In her weekly update, she confirmed that the school committee has voted to keep fifth grade at Thompson Middle School for at least one more year, after weighing a possible move to Pell Elementary School.
“Thank you to everyone who provided feedback about the pros and cons of possibly moving Grade 5 to Pell,” Jermain wrote.
That decision leaves grades five through eight at Thompson, with Jermain saying grades six through eight alone would put the building under 200 students. She said one option on the table is to close Thompson and reconfigure the district’s grade structure, potentially saving $200,000 to $400,000 a year in operating costs at that building.
“You have a city government right now that’s renting out spaces in other places in the city. You have Thompson Middle School right next door, and we may have some capacity in our buildings with declining enrollment to readjust the student configuration,” Jermain said.
Regionalization on the November ballot
The interim superintendent search currently underway is structured as a one-year hire, Jermain said, specifically because the district wants to keep its options open on regionalization with Middletown. She said the city should know by July 1 whether the question will appear on the November ballot. Enabling language must move through the General Assembly in the coming weeks.
“Personally, I hope it does at least get on the ballot for once and for all,” she said.
Jermain said the two communities have not yet agreed on what a merger would look like, though draft plans from past efforts exist. If voters approve the question in November, she said, a joint school committee would need to be formed, with elections in 2027 to seat its members. The first two years, she said, would largely be focused on governance, central office structure and policy work, with limited day-to-day impact on students and staff.
She said declining enrollment in Newport could collide with growth in Middletown, where she pointed to large two- and three-bedroom housing complexes underway off West Main Road and additional units expected to break ground.
“Middletown, in my opinion, if this continues, they will see some growth,” Jermain said. “I don’t know how they’re going to avoid it with student population. Newport, on the other hand, I’m not sure because we are limited as far as housing space.”
‘Broken’ funding formula
Jermain repeated her view that Rhode Island’s school funding formula is broken because it relies on enrollment rather than student need. She pointed to the Blue Ribbon Commission convened by the Rhode Island Foundation and led by former Congressman David Cicilline, which held its first hearing Monday night, as the most promising avenue for change.
She said Newport, Middletown and Chariho were among four districts cited in commission discussions as examples of communities the new formula is being designed to serve. Jermain said she has invited Cicilline to address the May 5 budget workshop to explain the commission’s work.

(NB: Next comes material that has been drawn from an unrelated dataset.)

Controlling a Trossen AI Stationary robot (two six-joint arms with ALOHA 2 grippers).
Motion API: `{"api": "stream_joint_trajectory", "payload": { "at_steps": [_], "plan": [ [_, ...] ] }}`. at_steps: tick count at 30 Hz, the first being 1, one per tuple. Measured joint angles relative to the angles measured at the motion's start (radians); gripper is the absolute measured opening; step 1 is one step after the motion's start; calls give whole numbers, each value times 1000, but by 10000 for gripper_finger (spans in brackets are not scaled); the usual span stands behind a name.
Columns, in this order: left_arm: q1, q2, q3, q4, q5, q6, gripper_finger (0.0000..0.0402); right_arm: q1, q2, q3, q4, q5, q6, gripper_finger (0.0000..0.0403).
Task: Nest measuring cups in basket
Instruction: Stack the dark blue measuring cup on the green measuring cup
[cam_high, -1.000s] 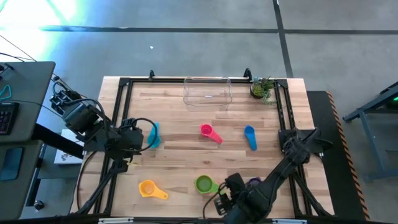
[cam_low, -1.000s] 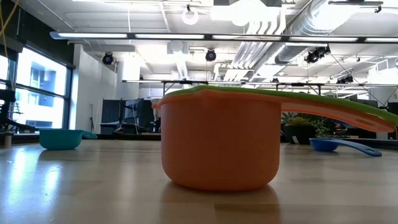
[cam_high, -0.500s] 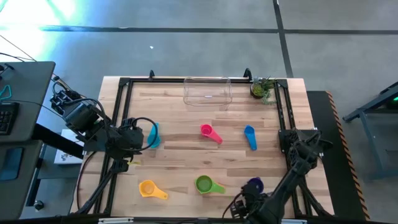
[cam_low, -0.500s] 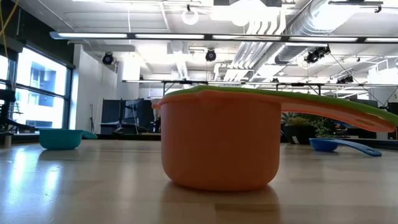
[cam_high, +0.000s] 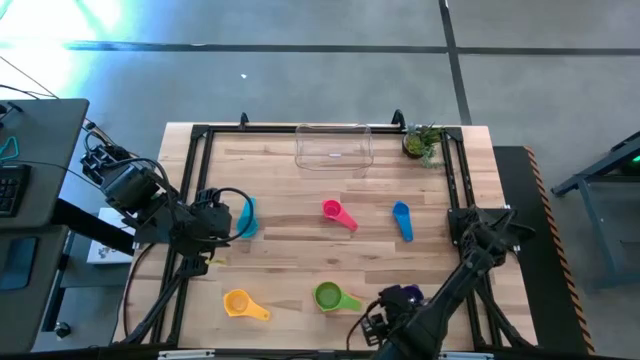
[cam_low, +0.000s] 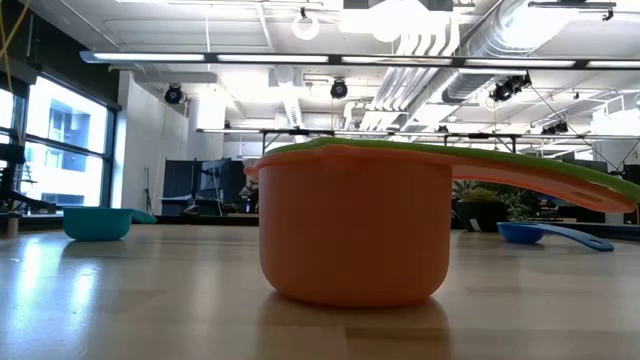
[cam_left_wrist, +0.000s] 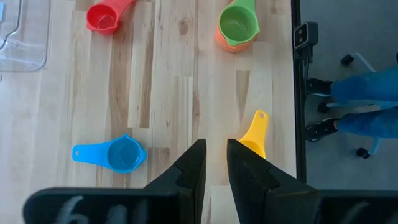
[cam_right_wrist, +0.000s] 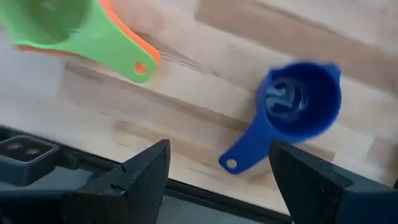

She said reliance on the property tax to fund schools “is not cutting it” and praised Chariho Superintendent Gina Picard for pushing the same argument.
Asked by City Council members earlier this year whether she has the resources she needs, Jermain said her answer was, “Absolutely not.”
“I don’t have the teachers in front of my students that I should have in front of my students,” she said, citing certification gaps in multilingual learner services as a particular concern.
The school committee’s next budget workshop is set for 5:30 p.m. Tuesday, May 5 at Pell Elementary School.